Named Skin Dope, the new range includes an argan oil with 100 milligrams of CBD and a Hemp Seed Oil.
The cannabinoid – which can be derived from hemp or the cannabis plant – was recently legalized across the United States. Unlike THC, CBD has no psychoactive effects, and – according to some medical experts – its health benefits include soothing chronic pain, anxiety, depression, and assisting with sleep.

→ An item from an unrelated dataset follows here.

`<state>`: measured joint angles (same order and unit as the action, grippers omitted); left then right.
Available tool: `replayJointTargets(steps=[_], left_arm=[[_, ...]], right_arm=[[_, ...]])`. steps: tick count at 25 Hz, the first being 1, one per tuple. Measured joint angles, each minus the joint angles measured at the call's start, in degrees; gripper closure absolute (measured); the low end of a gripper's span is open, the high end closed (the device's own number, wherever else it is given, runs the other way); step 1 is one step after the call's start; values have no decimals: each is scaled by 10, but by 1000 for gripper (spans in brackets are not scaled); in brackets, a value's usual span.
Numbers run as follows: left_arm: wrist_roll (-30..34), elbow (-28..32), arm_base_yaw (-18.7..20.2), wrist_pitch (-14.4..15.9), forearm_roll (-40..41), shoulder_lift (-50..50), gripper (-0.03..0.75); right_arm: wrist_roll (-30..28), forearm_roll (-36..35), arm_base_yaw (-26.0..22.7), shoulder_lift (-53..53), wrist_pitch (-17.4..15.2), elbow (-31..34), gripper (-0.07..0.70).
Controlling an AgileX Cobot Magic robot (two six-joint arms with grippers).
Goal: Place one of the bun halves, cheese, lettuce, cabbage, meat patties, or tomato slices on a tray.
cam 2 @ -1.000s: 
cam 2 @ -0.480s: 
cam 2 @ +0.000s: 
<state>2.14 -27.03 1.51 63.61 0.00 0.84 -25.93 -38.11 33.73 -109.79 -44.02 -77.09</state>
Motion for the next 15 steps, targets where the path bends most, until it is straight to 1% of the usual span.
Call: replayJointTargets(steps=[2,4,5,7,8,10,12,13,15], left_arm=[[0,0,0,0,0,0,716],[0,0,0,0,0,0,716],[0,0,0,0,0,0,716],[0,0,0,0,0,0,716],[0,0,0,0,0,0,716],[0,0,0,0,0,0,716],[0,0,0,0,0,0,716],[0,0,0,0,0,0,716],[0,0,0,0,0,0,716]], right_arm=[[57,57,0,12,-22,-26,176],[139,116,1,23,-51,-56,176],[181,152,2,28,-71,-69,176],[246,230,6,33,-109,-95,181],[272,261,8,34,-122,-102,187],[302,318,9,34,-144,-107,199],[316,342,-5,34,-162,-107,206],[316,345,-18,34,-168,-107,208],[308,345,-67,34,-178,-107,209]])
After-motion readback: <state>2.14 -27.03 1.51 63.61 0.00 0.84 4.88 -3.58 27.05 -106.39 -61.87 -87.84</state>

CBD also boasts anti-inflammatory benefits, which has caught the attention of a growing number of beauty brands. Maran’s Skin Dope aims to “leverage the power of cannabis,” according to its website, combining it with the “virtues of Argan oil,” one of Josie Maran’s staple ingredients. Both oils can be applied all over the face, either before or after serum or moisturizer. The Hemp Seed Oil works better underneath makeup and the CBD Oil is an effective nighttime treatment, says the brand.
“We’re cultivating a better state of being and a better state of mind,” says Skin Dope. It adds, “[Our] pure, organic ingredients are gently processed to maintain the full integrity of their nutrients. Safe, clean, and free from harmful contaminants, what it means for you is more nourishment, more relief — and more results.”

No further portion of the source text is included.